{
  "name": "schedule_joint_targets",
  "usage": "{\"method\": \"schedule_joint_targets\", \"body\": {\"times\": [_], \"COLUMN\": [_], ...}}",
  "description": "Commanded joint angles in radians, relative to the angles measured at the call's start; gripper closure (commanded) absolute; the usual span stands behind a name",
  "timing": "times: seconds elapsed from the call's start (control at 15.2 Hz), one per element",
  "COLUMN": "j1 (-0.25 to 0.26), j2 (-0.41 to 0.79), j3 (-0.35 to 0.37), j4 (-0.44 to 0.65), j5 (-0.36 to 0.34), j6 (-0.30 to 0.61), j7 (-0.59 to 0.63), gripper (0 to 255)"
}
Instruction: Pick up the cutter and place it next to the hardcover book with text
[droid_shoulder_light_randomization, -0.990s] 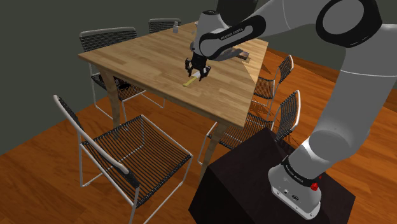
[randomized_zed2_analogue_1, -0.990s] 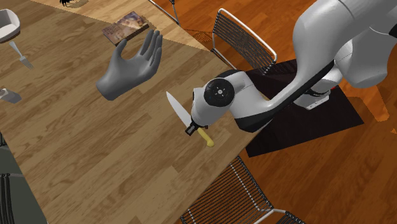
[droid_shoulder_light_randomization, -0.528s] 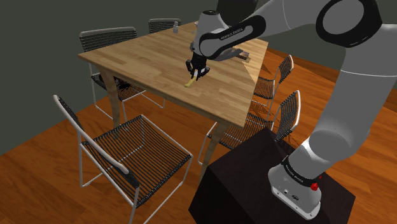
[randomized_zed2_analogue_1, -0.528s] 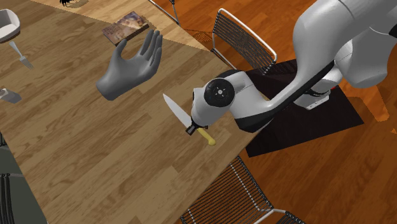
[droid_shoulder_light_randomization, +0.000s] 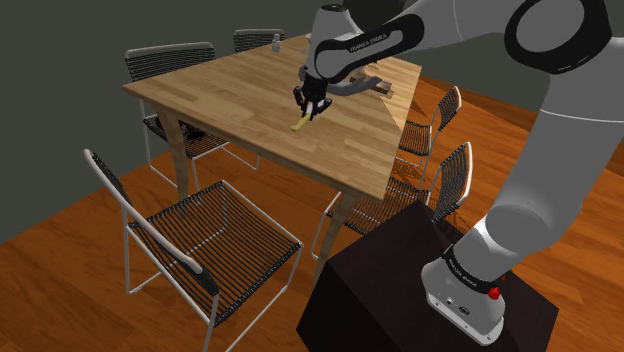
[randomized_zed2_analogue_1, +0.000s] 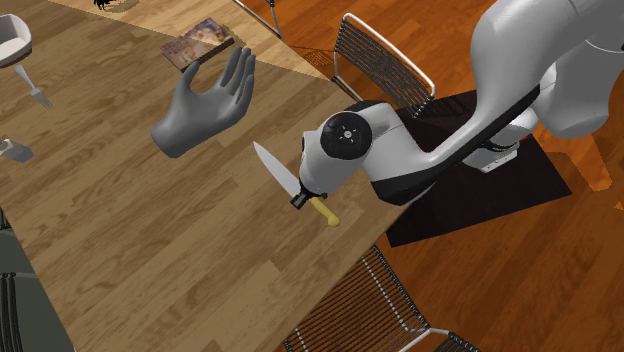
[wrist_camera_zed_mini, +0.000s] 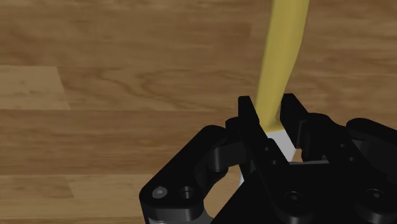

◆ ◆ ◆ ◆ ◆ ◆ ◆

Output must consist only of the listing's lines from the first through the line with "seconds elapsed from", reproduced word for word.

▶ **The answer**:
{
  "name": "schedule_joint_targets",
  "usage": "{\"method\": \"schedule_joint_targets\", \"body\": {\"times\": [_], \"COLUMN\": [_], ...}}",
  "description": "Commanded joint angles in radians, relative to the angles measured at the call's start; gripper closure (commanded) absolute; the usual span stands behind a name",
  "timing": "times: seconds elapsed from the call's start (control at 15.2 Hz), one per element",

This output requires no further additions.